Could you write out the data that follows, exactly and in full?

*** Excerpted data ***

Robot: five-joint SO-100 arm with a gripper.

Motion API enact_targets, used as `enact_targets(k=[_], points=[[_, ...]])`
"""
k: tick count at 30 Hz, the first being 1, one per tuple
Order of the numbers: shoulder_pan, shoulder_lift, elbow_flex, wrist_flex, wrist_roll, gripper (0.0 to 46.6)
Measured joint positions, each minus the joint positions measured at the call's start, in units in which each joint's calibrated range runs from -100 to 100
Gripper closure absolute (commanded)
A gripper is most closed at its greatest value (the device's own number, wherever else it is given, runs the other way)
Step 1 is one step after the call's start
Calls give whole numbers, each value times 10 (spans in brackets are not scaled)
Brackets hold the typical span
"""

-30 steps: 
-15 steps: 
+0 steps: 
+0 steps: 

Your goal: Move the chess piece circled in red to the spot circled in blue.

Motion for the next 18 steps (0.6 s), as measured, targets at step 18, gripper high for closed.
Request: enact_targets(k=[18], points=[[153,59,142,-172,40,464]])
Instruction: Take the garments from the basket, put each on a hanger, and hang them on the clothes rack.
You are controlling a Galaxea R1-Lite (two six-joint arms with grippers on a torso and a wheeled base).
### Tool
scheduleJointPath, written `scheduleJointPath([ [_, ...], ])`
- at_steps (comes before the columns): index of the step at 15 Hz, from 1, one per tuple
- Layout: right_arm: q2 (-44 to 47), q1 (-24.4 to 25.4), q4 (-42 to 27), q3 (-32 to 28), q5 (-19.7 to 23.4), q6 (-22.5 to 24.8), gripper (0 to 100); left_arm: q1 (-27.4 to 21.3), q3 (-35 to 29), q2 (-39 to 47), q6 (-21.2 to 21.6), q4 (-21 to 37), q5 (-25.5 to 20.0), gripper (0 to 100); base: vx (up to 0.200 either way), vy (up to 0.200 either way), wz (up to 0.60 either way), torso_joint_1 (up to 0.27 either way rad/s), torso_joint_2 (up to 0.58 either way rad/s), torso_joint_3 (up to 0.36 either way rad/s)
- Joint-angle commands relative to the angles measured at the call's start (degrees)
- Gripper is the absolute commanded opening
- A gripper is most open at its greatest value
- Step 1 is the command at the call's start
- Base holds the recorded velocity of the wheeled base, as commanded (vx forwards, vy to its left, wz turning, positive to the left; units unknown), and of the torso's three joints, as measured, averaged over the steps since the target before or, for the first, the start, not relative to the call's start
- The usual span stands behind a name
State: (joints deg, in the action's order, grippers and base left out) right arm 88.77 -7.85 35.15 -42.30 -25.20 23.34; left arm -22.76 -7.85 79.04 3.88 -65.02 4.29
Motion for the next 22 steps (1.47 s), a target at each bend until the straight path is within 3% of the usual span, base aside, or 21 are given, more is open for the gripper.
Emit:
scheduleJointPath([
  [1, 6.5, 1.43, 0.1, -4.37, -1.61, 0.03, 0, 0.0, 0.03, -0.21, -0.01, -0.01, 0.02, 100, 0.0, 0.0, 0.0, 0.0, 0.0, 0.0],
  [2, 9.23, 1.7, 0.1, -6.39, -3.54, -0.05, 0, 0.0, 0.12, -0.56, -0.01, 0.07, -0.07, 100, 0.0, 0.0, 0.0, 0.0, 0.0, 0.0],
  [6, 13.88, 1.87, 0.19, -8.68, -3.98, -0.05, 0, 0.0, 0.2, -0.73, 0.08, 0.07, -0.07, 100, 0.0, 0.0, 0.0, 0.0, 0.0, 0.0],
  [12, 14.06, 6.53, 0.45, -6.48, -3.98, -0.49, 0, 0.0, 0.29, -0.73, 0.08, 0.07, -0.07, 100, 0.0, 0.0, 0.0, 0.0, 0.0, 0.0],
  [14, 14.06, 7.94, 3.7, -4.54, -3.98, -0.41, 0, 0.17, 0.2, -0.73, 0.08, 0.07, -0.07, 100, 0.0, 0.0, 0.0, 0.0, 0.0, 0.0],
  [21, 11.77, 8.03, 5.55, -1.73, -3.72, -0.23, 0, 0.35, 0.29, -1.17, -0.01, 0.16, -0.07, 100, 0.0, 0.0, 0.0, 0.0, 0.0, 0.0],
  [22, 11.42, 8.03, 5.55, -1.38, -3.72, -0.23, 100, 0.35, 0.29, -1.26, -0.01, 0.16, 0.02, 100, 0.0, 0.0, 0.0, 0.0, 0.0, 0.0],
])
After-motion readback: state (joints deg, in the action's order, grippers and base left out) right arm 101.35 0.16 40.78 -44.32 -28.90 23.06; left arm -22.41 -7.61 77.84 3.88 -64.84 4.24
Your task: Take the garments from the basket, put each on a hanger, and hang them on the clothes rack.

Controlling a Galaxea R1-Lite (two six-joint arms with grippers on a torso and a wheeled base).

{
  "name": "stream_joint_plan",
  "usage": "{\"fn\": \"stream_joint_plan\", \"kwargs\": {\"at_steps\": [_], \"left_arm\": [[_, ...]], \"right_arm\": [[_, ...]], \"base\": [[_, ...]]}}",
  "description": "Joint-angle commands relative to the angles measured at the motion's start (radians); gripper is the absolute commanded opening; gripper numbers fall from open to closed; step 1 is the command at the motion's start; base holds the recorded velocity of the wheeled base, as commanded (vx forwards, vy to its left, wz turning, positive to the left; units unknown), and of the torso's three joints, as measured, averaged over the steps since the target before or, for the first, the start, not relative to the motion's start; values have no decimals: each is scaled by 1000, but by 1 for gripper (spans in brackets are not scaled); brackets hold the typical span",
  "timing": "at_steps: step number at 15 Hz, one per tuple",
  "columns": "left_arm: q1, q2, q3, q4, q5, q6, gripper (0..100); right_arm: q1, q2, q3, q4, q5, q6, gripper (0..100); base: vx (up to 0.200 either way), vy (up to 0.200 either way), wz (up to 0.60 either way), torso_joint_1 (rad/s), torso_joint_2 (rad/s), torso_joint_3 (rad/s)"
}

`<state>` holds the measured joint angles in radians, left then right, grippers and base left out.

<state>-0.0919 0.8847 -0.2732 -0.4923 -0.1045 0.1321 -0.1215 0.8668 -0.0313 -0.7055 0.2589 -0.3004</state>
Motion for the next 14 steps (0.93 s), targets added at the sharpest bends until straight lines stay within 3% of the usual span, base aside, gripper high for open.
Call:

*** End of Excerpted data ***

● Answer below
Robot: five-joint SO-100 arm with a gripper.

Motion API enact_targets, used as `enact_targets(k=[_], points=[[_, ...]])`
"""
k: tick count at 30 Hz, the first being 1, one per tuple
Order of the numbers: shoulder_pan, shoulder_lift, elbow_flex, wrist_flex, wrist_roll, gripper (0.0 to 46.6)
Measured joint positions, each minus the joint positions measured at the call's start, in units in which each joint's calibrated range runs from -100 to 100
Gripper closure absolute (commanded)
A gripper is most closed at its greatest value (the device's own number, wherever else it is given, runs the other way)
Step 1 is one step after the call's start
Calls give whole numbers, each value times 10 (spans in brackets are not scaled)
Brackets hold the typical span
"""

-30 steps: 
-15 steps: 
+0 steps: 
+0 steps: 

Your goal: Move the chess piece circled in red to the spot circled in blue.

Motion for the next 18 steps (0.6 s), as measured, targets at step 18, gripper high for closed.
Request: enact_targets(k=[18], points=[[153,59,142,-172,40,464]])
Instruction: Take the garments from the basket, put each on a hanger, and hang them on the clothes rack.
You are controlling a Galaxea R1-Lite (two six-joint arms with grippers on a torso and a wheeled base).
### Tool
scheduleJointPath, written `scheduleJointPath([ [_, ...], ])`
- at_steps (comes before the columns): index of the step at 15 Hz, from 1, one per tuple
- Layout: right_arm: q2 (-44 to 47), q1 (-24.4 to 25.4), q4 (-42 to 27), q3 (-32 to 28), q5 (-19.7 to 23.4), q6 (-22.5 to 24.8), gripper (0 to 100); left_arm: q1 (-27.4 to 21.3), q3 (-35 to 29), q2 (-39 to 47), q6 (-21.2 to 21.6), q4 (-21 to 37), q5 (-25.5 to 20.0), gripper (0 to 100); base: vx (up to 0.200 either way), vy (up to 0.200 either way), wz (up to 0.60 either way), torso_joint_1 (up to 0.27 either way rad/s), torso_joint_2 (up to 0.58 either way rad/s), torso_joint_3 (up to 0.36 either way rad/s)
- Joint-angle commands relative to the angles measured at the call's start (degrees)
- Gripper is the absolute commanded opening
- A gripper is most open at its greatest value
- Step 1 is the command at the call's start
- Base holds the recorded velocity of the wheeled base, as commanded (vx forwards, vy to its left, wz turning, positive to the left; units unknown), and of the torso's three joints, as measured, averaged over the steps since the target before or, for the first, the start, not relative to the call's start
- The usual span stands behind a name
State: (joints deg, in the action's order, grippers and base left out) right arm 88.77 -7.85 35.15 -42.30 -25.20 23.34; left arm -22.76 -7.85 79.04 3.88 -65.02 4.29
Motion for the next 22 steps (1.47 s), a target at each bend until the straight path is within 3% of the usual span, base aside, or 21 are given, more is open for the gripper.
Emit:
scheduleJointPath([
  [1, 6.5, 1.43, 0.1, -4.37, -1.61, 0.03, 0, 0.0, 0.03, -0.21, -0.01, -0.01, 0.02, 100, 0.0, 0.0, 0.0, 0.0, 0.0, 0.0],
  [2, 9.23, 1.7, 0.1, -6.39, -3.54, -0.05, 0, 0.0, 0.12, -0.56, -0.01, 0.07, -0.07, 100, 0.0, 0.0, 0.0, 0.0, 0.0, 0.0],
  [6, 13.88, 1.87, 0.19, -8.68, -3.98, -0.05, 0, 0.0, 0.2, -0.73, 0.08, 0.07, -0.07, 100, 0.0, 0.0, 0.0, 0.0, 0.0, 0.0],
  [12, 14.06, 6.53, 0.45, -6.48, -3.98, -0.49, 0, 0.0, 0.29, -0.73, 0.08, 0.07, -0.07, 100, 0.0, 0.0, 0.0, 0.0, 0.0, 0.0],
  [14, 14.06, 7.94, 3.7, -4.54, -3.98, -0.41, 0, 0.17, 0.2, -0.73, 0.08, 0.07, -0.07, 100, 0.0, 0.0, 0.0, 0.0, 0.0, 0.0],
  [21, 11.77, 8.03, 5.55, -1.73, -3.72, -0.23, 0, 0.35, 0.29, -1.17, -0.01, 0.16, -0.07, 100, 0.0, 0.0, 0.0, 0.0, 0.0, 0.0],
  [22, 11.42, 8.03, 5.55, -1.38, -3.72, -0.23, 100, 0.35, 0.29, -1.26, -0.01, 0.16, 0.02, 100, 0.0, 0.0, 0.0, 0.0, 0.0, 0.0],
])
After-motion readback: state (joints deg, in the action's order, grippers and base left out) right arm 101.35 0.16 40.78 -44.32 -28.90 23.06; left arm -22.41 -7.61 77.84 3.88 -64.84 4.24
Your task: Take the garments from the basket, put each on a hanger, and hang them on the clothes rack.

Controlling a Galaxea R1-Lite (two six-joint arms with grippers on a torso and a wheeled base).

{
  "name": "stream_joint_plan",
  "usage": "{\"fn\": \"stream_joint_plan\", \"kwargs\": {\"at_steps\": [_], \"left_arm\": [[_, ...]], \"right_arm\": [[_, ...]], \"base\": [[_, ...]]}}",
  "description": "Joint-angle commands relative to the angles measured at the motion's start (radians); gripper is the absolute commanded opening; gripper numbers fall from open to closed; step 1 is the command at the motion's start; base holds the recorded velocity of the wheeled base, as commanded (vx forwards, vy to its left, wz turning, positive to the left; units unknown), and of the torso's three joints, as measured, averaged over the steps since the target before or, for the first, the start, not relative to the motion's start; values have no decimals: each is scaled by 1000, but by 1 for gripper (spans in brackets are not scaled); brackets hold the typical span",
  "timing": "at_steps: step number at 15 Hz, one per tuple",
  "columns": "left_arm: q1, q2, q3, q4, q5, q6, gripper (0..100); right_arm: q1, q2, q3, q4, q5, q6, gripper (0..100); base: vx (up to 0.200 either way), vy (up to 0.200 either way), wz (up to 0.60 either way), torso_joint_1 (rad/s), torso_joint_2 (rad/s), torso_joint_3 (rad/s)"
}

`<state>` holds the measured joint angles in radians, left then right, grippers and base left out.

<state>-0.0919 0.8847 -0.2732 -0.4923 -0.1045 0.1321 -0.1215 0.8668 -0.0313 -0.7055 0.2589 -0.3004</state>
Motion for the next 14 steps (0.93 s), targets added at the sharpest bends until straight lines stay within 3% of the usual span, base aside, gripper high for open.
Call:

Here is where the answer stops.